EXERCISE BRIEF: The response should be an exact transcription of the data below, free of images.

COLLECTED MATERIAL:
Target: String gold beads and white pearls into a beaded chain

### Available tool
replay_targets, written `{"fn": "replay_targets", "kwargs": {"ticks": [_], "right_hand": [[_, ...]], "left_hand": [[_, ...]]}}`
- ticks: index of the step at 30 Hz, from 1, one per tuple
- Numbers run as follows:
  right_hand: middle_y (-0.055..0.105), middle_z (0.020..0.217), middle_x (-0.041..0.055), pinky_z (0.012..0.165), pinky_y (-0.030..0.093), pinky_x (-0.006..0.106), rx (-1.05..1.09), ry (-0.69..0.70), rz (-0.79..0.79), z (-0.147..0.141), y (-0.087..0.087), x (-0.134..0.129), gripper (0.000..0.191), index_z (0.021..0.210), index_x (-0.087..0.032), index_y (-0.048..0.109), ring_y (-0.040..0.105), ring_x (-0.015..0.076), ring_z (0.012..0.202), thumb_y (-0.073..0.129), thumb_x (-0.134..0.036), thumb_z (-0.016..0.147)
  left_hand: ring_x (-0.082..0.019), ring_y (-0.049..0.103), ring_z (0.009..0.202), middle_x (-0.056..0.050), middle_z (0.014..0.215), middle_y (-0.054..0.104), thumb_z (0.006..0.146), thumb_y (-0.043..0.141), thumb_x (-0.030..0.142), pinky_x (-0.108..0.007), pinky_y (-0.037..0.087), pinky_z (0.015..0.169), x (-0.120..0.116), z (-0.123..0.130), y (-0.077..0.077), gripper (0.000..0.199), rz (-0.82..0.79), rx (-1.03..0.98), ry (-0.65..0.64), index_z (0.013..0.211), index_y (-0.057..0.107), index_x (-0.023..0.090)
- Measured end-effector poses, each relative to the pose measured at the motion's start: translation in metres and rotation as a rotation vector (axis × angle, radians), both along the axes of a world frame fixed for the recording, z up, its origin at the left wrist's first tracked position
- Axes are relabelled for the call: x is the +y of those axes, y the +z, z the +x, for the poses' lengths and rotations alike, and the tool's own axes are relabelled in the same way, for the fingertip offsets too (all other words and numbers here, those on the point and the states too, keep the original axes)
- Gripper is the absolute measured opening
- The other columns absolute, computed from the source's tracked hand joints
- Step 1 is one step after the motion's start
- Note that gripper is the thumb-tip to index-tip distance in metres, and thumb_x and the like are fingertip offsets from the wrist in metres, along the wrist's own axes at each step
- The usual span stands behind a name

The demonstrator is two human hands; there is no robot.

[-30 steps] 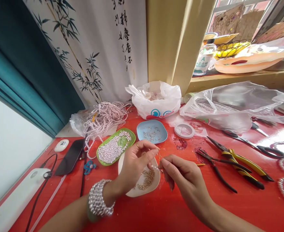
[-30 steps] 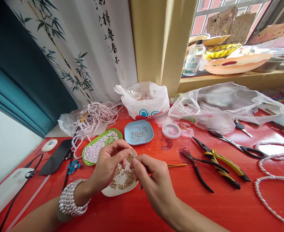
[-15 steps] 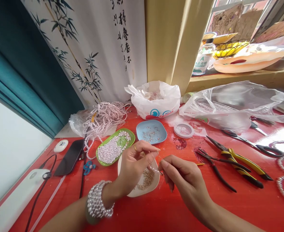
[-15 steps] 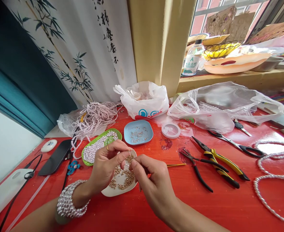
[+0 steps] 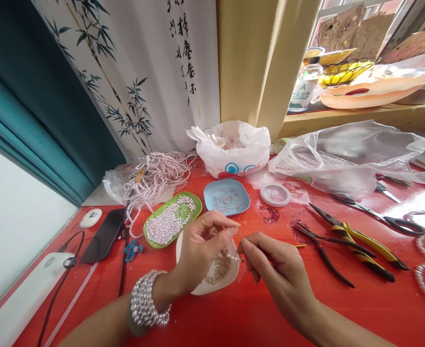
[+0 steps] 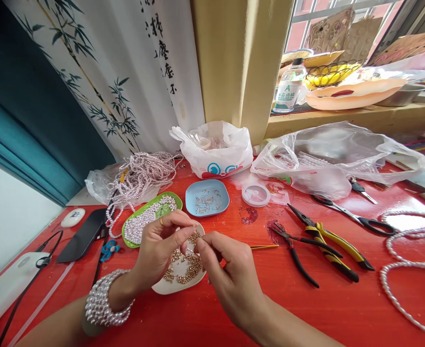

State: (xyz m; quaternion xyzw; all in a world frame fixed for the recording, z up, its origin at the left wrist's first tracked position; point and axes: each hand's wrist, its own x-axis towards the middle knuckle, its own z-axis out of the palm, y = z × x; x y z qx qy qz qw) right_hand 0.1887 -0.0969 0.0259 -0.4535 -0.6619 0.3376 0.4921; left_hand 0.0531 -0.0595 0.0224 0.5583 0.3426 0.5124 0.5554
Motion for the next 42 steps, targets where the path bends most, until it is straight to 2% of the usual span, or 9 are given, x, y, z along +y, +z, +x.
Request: {"fn": "replay_targets", "kwargs": {"ticks": [5,10,34,42], "right_hand": [[0.044,0.047,-0.0042,0.038,0.034,0.018,-0.010,-0.010,-0.038,0.0002,0.0027,-0.0009,0.029,0.061,-0.017,0.052,0.042,0.0077,0.039,0.039,-0.024,0.086],[0.042,0.045,-0.0045,0.038,0.033,0.019,-0.020,-0.012,-0.048,-0.0003,0.0025,-0.0010,0.030,0.059,-0.017,0.049,0.040,0.0078,0.039,0.038,-0.024,0.086],[0.042,0.045,-0.0050,0.037,0.032,0.018,0.078,0.003,-0.123,-0.0014,0.0056,-0.0019,0.028,0.061,-0.017,0.052,0.039,0.0073,0.038,0.039,-0.025,0.085],[0.041,0.046,-0.0053,0.038,0.032,0.017,0.089,0.009,-0.121,-0.0009,0.0053,-0.0016,0.028,0.062,-0.017,0.052,0.038,0.0067,0.039,0.040,-0.026,0.086]], "left_hand": [[-0.005,0.048,0.051,0.001,0.071,0.056,0.074,0.062,0.019,-0.016,0.041,0.044,-0.0002,-0.0003,0.0008,0.003,-0.012,0.018,0.011,0.073,0.063,0.017],[-0.003,0.048,0.046,0.002,0.071,0.055,0.075,0.061,0.019,-0.016,0.042,0.045,0.0000,-0.0001,0.0004,0.004,-0.020,0.002,0.014,0.073,0.063,0.017],[-0.006,0.048,0.053,0.000,0.073,0.056,0.075,0.060,0.016,-0.016,0.041,0.042,-0.0012,0.0002,0.0004,0.005,0.137,0.036,0.067,0.073,0.064,0.019],[-0.005,0.049,0.053,0.002,0.073,0.056,0.076,0.059,0.016,-0.016,0.042,0.044,-0.0015,-0.0003,0.0001,0.007,0.124,0.049,0.067,0.075,0.064,0.020]]}}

RESULT BELOW:
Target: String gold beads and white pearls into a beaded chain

### Available tool
replay_targets, written `{"fn": "replay_targets", "kwargs": {"ticks": [_], "right_hand": [[_, ...]], "left_hand": [[_, ...]]}}`
- ticks: index of the step at 30 Hz, from 1, one per tuple
- Numbers run as follows:
  right_hand: middle_y (-0.055..0.105), middle_z (0.020..0.217), middle_x (-0.041..0.055), pinky_z (0.012..0.165), pinky_y (-0.030..0.093), pinky_x (-0.006..0.106), rx (-1.05..1.09), ry (-0.69..0.70), rz (-0.79..0.79), z (-0.147..0.141), y (-0.087..0.087), x (-0.134..0.129), gripper (0.000..0.191), index_z (0.021..0.210), index_x (-0.087..0.032), index_y (-0.048..0.109), ring_y (-0.040..0.105), ring_x (-0.015..0.076), ring_z (0.012..0.202), thumb_y (-0.073..0.129), thumb_x (-0.134..0.036), thumb_z (-0.016..0.147)
  left_hand: ring_x (-0.082..0.019), ring_y (-0.049..0.103), ring_z (0.009..0.202), middle_x (-0.056..0.050), middle_z (0.014..0.215), middle_y (-0.054..0.104), thumb_z (0.006..0.146), thumb_y (-0.043..0.141), thumb_x (-0.030..0.142), pinky_x (-0.108..0.007), pinky_y (-0.037..0.087), pinky_z (0.015..0.169), x (-0.120..0.116), z (-0.123..0.130), y (-0.077..0.077), gripper (0.000..0.199), rz (-0.82..0.79), rx (-1.03..0.98), ry (-0.65..0.64), index_z (0.013..0.211), index_y (-0.057..0.107), index_x (-0.023..0.090)
- Measured end-effector poses, each relative to the pose measured at the motion's start: translation in metres and rotation as a rotation vector (axis × angle, radians), both along the axes of a world frame fixed for the recording, z up, its origin at the left wrist's first tracked position
- Axes are relabelled for the call: x is the +y of those axes, y the +z, z the +x, for the poses' lengths and rotations alike, and the tool's own axes are relabelled in the same way, for the fingertip offsets too (all other words and numbers here, those on the point and the states too, keep the original axes)
- Gripper is the absolute measured opening
- The other columns absolute, computed from the source's tracked hand joints
- Step 1 is one step after the motion's start
- Note that gripper is the thumb-tip to index-tip distance in metres, and thumb_x and the like are fingertip offsets from the wrist in metres, along the wrist's own axes at each step
- The usual span stands behind a name

The demonstrator is two human hands; there is no robot.

[-30 steps] 
[-30 steps] 
[-15 steps] 
[-15 steps] 
[+0 steps] 
[+0 steps] 

State: (xyz m; quaternion xyzw; all in a world frame fixed for the recording, z up, its origin at the left wrist's first tracked position; point and axes: each hand's wrist, its own x-axis towards the middle knuckle, its own z-axis out of the palm, y = z × x; x y z qx qy qz qw) right_hand 0.1887 -0.0969 0.0259 -0.4535 -0.6619 0.3376 0.4921; left_hand 0.0531 -0.0595 0.0224 0.5583 0.3426 0.5124 0.5554
Motion for the next 42 steps, targets where the path bends most, until it is straight to 2% of the usual span, or 9 are given, x, y, z along +y, +z, +x.
Request: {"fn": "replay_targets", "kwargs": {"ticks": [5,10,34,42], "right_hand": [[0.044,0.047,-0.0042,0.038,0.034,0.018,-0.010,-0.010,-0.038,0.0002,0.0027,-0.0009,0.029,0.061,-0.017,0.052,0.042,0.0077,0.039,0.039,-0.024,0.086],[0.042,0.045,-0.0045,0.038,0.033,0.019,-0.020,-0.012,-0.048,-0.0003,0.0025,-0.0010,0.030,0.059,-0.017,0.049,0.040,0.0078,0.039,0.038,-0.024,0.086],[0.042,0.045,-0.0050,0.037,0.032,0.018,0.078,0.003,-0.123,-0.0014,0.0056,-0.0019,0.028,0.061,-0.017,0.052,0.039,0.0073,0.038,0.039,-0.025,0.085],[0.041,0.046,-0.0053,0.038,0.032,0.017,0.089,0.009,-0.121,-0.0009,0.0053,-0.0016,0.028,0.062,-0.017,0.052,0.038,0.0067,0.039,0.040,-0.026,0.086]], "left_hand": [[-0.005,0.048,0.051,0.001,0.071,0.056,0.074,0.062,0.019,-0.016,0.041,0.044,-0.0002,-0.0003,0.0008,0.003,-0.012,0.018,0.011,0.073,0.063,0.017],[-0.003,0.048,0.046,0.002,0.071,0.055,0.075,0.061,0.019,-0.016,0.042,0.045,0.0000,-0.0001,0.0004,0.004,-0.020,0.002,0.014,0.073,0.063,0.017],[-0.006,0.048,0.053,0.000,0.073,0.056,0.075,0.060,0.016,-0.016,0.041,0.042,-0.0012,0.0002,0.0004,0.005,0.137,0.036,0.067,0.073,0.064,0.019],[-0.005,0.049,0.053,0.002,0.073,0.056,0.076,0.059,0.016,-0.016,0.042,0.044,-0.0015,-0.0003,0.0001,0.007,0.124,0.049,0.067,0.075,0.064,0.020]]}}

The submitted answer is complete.